[cfe-dev] Invalidated Iterator Project

Ted Kremenek kremenek at apple.com
Mon Sep 20 10:40:25 PDT 2010


I realized I never commented on these points.  Comments inline.

On Sep 9, 2010, at 2:58 AM, Jim Goodnow II wrote:

> 1) Locate all STL container instance declarations. This is needed 
> because we need to associate each iterator with a particular 
> container instance. STL containers have well defined operations that 
> invalidate bound iterators.

One thing to keep in mind is that STL implementations may vary in how they implement features such as std::string.  In some STL implementations a container might be a typedef, while in others it might be a direct declared class.  In my conversations with engineers working on commercial C++ static analysis tools, I vaguely recall this being an issue.  I don't have any specific advice; just something to look out for.

> 2) Locate all iterator declarations.

I don't think this needs to be done up front.  I think it can be done lazily when an iterator is used.

> 3) Locate all iterator definitions (assignments) and bind to the 
> instance used to initialize.

I think (2) can be lazily done as part of (3), and would be far more efficient.

> 4) Do a modified reaching definition analysis on the iterators where 
> certain operations on an instance such as insert, clear, reserve, 
> etc. can invalidate the iterator. Use the binding of the instance to 
> the iterator to invalidate the iterator.

This can probably be done as a typestate analysis, where a typestate is associated with the iterator.  Examples would be "VALID" and "INVALID".

> 5) Flag with warnings uses of iterators that have been invalidated.

If a typestate analysis was in place, this could easily be done for monitoring accesses to the iterators and seeing if the typestate is INVALID.

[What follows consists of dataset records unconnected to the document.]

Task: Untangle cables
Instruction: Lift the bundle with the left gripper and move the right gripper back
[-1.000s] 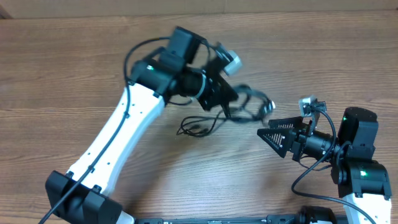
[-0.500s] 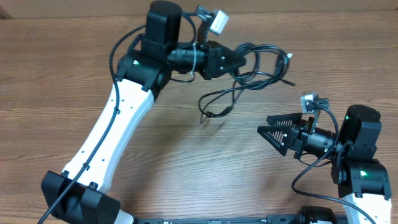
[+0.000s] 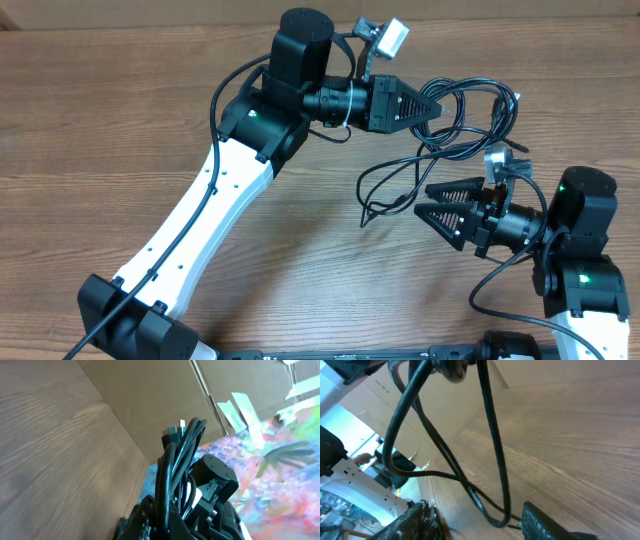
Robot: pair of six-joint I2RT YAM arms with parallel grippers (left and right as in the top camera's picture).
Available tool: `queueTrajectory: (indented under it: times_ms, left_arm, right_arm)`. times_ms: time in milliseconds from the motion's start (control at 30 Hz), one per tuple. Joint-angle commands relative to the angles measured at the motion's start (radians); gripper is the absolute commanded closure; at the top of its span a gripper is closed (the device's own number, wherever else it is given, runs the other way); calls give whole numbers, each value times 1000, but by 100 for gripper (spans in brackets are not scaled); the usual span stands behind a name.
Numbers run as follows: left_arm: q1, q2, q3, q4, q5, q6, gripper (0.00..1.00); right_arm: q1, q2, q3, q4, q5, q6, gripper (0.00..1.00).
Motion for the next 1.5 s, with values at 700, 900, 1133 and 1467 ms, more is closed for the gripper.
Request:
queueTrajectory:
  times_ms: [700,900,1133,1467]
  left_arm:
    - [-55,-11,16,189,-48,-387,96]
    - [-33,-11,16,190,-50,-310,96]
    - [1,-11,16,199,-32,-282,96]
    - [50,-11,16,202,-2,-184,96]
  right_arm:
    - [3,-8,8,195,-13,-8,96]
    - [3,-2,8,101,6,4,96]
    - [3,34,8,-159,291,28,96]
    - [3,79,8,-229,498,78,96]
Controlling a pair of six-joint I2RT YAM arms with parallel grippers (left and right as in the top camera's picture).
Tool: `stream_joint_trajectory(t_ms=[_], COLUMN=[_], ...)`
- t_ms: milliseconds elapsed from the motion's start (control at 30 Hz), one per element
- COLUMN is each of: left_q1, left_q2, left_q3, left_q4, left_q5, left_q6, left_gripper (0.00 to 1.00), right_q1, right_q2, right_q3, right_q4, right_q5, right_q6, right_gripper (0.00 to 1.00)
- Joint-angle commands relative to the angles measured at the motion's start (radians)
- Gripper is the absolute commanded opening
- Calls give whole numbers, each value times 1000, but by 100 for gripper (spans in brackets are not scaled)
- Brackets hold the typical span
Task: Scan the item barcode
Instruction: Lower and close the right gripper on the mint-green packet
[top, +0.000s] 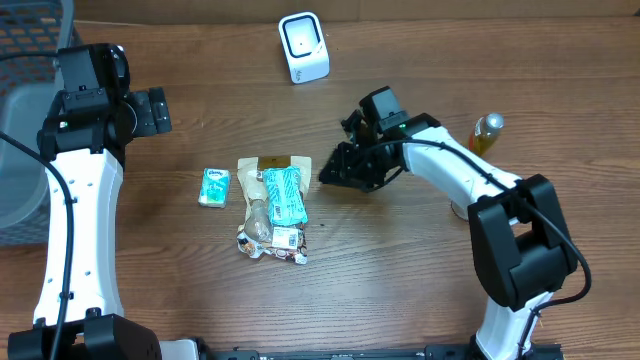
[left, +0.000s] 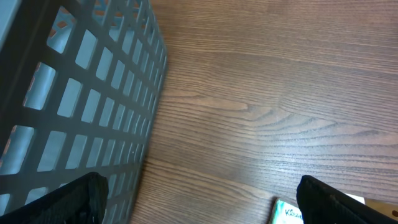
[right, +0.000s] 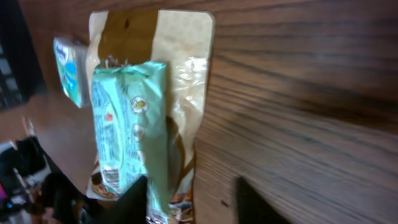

> 6) Flag with warnings binary operations on iterators bound to 
> different instances.

I advice doing this after (5) is in place.  This is a little more tricky, as this isn't just about different instances, but also that the iterators were created at a consistent point for the same container.  e.g.:

iterator E = container.end();
...
/// modify the container
...
iterator I = container.begin();
...
if (I == E) // error

This example, which is probably really rare in practice (although it could conceptually happen, especially if 'begin' is something like 'find'), is still an error even though both iterators access the same container.